Where We Grew Up is Jennifer Lagier's poetic reminiscence of growing up in California's lush agricultural Central Valley in an Italian–American Catholic family in the 1950's/60's. It is hardly a nostalgic recollection! The first lines of the opening title poem tell us we're in for some serious scars:
The walls had hooks,
wire barbs reaching from stucco
to rip a child's skin.
Not to mention a child's psyche, libido, self-confidence, health.
Bitter memories of Catholic indoctrination inform such poems as "Confirmation," "Family Dinners," "Accepting the Habit," "Witch Hunt," even "Last Supper," with its reference to betrayal. The poem "Confirmation" begins:
Ironically, it's a nun who
orders mother to purchase
my first pair of high heels,
nylons, the superfluous bra,
rubber strait-jacket girdle.
She tells me the vulnerable priest
needs these reminders to adorn
my pudgy twelve-year old body
so he won't succumb
to overwhelming desire.
The sexless nuns inevitably corrupt and poison the narrator's concept of sex. "Summer of Love" is a sad memory of losing her virginity. The ironic title refers to the hippie summer of flower power, 1967, but feels more bitter than full of naïve optimism.
It's a warm Central Valley night.
You are a 16-year old Italian Catholic virgin,
half undressed and uncomfortably wedged
between the bucket seats
of your steady boyfriend's blue Muatang.
After months of his begging, you finally give in.
As he tears his way into you,
a drunk careens from the river bank willows,
peers through the windshield,
passes out on the car hood.
So this is passion,
the romantic act of becoming one,
you tell yourself
despite embarrassment, pain.
Outside the homeless bum twitches.
You wonder what happens now.
All the way home, you feel you've been cheated.

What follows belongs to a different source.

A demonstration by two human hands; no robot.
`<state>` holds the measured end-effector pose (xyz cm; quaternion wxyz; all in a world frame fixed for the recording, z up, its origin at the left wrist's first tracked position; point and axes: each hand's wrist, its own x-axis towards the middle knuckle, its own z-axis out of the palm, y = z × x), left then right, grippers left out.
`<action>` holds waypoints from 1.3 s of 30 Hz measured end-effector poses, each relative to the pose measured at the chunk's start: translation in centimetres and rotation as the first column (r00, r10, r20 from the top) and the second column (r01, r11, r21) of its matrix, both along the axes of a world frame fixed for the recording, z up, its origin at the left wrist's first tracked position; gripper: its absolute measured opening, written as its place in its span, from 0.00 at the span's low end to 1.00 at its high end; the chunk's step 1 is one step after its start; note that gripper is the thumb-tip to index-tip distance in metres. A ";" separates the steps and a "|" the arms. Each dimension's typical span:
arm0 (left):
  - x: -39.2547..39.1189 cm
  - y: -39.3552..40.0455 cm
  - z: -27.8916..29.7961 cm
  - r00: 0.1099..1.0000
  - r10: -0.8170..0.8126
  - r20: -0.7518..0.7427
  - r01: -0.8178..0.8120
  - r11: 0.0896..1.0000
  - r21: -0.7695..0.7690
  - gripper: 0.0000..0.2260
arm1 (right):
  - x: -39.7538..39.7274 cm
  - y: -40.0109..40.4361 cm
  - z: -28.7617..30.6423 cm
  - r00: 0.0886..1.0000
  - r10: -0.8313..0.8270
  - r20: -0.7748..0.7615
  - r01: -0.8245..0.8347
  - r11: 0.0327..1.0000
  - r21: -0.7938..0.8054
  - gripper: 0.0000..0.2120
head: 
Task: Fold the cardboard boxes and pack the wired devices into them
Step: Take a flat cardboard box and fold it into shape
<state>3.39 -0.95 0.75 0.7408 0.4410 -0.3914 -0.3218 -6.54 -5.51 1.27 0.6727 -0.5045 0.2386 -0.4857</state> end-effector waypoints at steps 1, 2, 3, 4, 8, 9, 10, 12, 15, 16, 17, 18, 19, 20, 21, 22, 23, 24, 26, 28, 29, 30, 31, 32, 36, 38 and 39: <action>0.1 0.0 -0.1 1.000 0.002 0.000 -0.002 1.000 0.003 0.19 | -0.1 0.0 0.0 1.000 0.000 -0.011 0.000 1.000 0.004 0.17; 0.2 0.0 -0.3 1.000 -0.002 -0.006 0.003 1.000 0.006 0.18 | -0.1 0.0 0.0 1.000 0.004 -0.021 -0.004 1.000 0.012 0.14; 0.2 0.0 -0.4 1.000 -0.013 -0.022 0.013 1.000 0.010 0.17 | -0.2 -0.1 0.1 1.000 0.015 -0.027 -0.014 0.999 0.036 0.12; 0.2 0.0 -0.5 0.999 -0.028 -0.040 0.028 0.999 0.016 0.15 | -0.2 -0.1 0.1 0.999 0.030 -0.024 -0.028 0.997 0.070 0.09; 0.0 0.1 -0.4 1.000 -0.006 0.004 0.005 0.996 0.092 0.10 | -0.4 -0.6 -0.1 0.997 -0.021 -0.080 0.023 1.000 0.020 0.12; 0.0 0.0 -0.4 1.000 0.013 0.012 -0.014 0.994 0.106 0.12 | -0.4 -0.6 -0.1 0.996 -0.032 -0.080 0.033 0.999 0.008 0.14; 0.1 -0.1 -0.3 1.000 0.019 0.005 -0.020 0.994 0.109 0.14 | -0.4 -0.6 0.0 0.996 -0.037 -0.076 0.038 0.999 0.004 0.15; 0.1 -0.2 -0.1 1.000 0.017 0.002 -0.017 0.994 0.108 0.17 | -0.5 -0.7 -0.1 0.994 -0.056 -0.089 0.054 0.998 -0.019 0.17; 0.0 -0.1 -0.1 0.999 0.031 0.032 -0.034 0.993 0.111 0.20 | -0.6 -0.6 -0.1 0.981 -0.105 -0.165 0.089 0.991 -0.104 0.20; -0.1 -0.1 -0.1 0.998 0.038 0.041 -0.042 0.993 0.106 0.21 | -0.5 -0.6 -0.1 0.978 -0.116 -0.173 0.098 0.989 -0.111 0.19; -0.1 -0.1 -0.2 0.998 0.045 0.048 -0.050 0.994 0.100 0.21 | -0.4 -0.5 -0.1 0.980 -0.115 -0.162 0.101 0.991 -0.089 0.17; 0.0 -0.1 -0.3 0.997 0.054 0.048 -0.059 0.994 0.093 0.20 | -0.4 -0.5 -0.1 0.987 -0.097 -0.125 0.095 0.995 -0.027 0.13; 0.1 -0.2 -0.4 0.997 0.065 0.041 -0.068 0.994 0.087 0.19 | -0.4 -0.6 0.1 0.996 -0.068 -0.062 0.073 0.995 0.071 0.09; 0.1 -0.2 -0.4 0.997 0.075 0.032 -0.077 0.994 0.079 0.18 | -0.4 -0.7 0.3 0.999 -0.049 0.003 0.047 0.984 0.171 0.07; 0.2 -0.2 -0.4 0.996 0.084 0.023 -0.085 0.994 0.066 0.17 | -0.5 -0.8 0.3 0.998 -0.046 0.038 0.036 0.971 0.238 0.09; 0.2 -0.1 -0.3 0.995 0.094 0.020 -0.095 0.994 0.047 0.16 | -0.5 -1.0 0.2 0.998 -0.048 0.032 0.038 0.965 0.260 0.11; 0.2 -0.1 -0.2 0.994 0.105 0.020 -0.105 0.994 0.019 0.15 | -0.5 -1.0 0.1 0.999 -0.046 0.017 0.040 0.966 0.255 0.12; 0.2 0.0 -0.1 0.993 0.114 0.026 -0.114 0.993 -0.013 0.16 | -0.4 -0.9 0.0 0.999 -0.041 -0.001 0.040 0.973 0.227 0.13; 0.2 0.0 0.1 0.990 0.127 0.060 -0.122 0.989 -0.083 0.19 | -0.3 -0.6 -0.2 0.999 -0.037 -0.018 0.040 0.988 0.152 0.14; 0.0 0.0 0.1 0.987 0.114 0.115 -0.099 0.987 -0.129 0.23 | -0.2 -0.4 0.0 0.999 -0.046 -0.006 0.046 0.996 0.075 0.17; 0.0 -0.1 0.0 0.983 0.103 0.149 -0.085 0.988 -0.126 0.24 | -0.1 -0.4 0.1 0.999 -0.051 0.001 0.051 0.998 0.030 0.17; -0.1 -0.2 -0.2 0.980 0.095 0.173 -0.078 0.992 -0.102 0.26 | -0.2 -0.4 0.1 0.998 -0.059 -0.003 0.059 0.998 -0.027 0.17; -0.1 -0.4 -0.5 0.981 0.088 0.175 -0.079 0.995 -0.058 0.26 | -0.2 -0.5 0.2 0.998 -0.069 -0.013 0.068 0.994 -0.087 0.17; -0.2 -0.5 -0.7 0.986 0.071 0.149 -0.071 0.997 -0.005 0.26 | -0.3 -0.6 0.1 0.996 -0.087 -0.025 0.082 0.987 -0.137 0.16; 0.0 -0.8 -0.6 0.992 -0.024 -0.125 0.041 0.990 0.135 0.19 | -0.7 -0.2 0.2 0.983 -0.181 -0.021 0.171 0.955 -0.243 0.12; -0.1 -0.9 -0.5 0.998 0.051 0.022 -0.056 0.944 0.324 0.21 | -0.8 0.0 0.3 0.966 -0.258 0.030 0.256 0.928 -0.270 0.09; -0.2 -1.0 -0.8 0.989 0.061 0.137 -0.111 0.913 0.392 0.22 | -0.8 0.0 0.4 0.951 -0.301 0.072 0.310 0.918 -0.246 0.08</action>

While the narrator's sense of being conned, swindled, might just as easily be in reference to the prevailing hippie philosophy, "the romantic sense of becoming one" seems also to be a reference to church indoctrination about the promises of spiritual union.
By far the most poisonous memories of growing up in the Central Valley are the health consequences of pesticides that hadn't yet been identified as real and serious. "1958 Fruit Cutting Shed," "Time Deposit," "Ripe for the Picking," and "Death Watch" are poems about the carcinogenic effects of pesticides, herbicides, DDT. "Time Deposit" concludes:
Now we carpool to chemotherapy,
yearly family funerals,
draw down poison's interest:
Did I say the most poisonous memories? Well, only literally the most poisonous. Memories of the family dynamic are ultimately much more toxic. The mother is a real tyrant. "Toxic House" ("Mother shrieked at our incompetence as workers"), "Family Dinners," "Shame" ("Your mother says / she's the only woman / in her community / with two daughters / and six sons-in-law. // You are an embarrassment...") are all poems that feature a truly oppressive mother whose constant tirades erode the narrator's self-confidence.
In contrast, her father, who died in 2009 ("Hard Frost"), is shown as a long-suffering, companionable and sensitive, and loving man The poems about him that conclude Where We Grew Up are bittersweet, elegiac.
Ultimately, as Lagier writes in the final poem of the collection, "If the Shoe Fits," all of these influences, circumstances and events, for better or worse, go into an understanding of who she is, what she has become. "These hands are direct descendants / of my Italian Great Nona ... // I inherited my mother's teeth / sharp and strong ... // This heart wears its / Catholic crown of thorns ...
From my father comes
the gift of laughter,
a need to make the earth bloom,
extra–wide farmer's feet.
For all its bitter memories, Where We Grew Up ultimately feels redemptive. The scars may be there, but who hasn't got scars? That's what time and age are all about. It's the understanding of who one is that finally counts.